Luka Vudragović

No. 77 – Pepperdine Waves
- Position: Shooting guard
- League: West Coast Conference

Personal information
- Born: 2 June 2004 (age 21) Stari Banovci, Serbia, Serbia and Montenegro
- Nationality: Serbian
- Listed height: 1.99 m (6 ft 6 in)

Career information
- College: Pepperdine (2025–present);
- Playing career: 2021–present

Career history
- 2021–2022: Crvena zvezda 2
- 2022: FMP
- 2022: →Žitko Basket
- 2023: Sloga
- 2023–2024: Mladost Zemun
- 2024–2025: Metalac Valjevo

= Luka Vudragović =

Serbian basketball player (born 2004)

Luka Vudragović (Лука Вудраговић, born 2 June 2004) is a Serbian college basketball player for the Pepperdine Waves of the West Coast Conference (WCC). Standing at , he plays shooting guard position.

== Early career ==
Vudragović grew up playing basketball for youth system of Vizura before joining to the Crvena zvezda youth system in June 2020. Reportedly, in November 2021 at a Serbian Junior League game, Vudragović nearly broke the backboard support with his dunk.

== Professional career ==
Vudragović was added to the roster of Crvena zvezda for the 2021–22 season. On 3 March 2022, Vudragović officially signed his first amateur contract with Crvena zvezda.
On 25 March, he was added to a EuroLeague game roster in a 74–70 road lost to Alba Berlin, without making a debut.
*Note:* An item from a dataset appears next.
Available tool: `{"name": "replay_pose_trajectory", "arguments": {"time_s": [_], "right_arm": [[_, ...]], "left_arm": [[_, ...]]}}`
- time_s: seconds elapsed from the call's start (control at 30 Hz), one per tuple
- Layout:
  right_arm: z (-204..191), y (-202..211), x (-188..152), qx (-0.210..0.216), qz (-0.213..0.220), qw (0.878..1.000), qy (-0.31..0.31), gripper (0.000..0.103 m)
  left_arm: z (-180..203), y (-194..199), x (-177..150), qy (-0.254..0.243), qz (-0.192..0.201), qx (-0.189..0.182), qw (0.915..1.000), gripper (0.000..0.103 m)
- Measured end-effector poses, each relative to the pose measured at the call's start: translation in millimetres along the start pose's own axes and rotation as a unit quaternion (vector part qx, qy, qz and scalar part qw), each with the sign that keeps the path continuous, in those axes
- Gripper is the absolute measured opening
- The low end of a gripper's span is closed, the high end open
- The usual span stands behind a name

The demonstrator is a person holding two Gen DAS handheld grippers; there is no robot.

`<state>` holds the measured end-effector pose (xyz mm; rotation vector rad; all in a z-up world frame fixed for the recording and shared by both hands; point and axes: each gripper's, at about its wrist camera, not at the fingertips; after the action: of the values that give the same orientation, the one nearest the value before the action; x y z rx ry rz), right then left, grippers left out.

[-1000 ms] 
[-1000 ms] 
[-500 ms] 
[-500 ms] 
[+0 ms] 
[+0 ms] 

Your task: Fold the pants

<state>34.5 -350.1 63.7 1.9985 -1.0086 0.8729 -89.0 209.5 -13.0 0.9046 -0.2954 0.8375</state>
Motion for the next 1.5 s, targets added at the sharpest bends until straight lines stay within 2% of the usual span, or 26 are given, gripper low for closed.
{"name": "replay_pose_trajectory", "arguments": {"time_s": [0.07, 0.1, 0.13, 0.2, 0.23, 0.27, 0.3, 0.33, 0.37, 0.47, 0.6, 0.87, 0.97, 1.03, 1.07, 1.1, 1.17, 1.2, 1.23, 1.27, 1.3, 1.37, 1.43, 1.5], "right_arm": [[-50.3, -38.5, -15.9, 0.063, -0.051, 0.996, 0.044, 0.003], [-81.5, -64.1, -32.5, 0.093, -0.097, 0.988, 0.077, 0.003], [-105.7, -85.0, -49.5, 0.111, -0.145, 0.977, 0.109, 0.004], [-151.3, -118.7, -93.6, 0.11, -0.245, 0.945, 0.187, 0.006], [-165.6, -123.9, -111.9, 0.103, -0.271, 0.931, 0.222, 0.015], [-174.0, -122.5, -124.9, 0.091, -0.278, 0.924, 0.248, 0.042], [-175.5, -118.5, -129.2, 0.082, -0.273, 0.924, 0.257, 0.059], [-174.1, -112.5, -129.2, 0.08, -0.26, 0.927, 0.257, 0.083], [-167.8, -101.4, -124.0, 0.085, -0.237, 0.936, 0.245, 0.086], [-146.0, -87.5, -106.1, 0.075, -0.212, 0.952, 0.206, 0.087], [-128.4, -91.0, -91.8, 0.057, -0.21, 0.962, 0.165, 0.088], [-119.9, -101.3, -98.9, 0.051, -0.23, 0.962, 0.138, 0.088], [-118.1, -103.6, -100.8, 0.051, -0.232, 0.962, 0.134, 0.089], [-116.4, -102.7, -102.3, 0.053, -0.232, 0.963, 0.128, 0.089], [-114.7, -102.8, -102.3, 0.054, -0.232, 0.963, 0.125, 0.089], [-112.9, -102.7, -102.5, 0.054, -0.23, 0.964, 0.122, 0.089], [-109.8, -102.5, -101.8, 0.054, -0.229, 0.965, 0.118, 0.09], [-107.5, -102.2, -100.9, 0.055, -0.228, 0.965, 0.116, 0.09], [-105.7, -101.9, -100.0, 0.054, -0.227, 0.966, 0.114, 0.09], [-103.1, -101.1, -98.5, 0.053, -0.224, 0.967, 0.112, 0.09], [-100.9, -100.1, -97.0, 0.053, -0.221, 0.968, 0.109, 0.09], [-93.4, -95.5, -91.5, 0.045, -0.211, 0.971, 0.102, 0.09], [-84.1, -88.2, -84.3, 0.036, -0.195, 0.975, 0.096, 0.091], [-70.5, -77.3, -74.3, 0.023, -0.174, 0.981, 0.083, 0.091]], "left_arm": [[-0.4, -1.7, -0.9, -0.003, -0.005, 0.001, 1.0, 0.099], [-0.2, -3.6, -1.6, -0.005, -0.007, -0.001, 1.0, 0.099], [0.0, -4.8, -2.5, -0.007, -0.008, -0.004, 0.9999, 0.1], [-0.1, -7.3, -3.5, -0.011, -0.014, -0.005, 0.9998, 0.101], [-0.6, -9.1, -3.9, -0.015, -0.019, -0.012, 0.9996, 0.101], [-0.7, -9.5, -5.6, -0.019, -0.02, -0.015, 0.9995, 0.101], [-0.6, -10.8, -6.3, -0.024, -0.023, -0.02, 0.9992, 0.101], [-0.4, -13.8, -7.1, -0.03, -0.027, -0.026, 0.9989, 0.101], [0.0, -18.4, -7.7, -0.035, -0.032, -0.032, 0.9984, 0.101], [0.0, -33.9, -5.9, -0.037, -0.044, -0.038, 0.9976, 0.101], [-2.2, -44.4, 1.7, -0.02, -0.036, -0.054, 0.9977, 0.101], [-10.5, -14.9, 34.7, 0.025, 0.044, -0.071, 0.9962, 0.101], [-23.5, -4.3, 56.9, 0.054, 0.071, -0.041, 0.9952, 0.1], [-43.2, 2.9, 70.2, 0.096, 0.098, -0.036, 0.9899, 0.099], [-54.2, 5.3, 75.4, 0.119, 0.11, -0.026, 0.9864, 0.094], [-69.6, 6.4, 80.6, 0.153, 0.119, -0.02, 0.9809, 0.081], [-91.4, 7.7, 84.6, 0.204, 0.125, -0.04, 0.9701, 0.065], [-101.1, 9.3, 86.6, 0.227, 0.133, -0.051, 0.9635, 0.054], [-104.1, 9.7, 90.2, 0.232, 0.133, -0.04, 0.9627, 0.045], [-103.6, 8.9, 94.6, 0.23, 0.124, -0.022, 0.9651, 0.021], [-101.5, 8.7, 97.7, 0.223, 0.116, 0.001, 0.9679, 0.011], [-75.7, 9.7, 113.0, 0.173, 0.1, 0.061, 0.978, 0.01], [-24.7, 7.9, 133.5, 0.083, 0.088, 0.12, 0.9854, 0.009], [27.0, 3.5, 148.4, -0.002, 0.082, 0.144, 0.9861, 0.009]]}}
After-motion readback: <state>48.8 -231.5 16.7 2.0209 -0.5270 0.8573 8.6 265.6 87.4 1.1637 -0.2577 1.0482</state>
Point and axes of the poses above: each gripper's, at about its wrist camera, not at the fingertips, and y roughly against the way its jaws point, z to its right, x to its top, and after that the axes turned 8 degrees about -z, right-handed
On 28 June 2022, Vudragović signed a four-year contract with FMP Meridian.

== National team career ==
In August 2021, Vudragović was a member of the Serbia U-18 at the FIBA U18 European Challengers in Skopje, North Macedonia. Over five tournament games, he averaged 7.4 points, 2.2 rebounds, and 0.6 assists per game.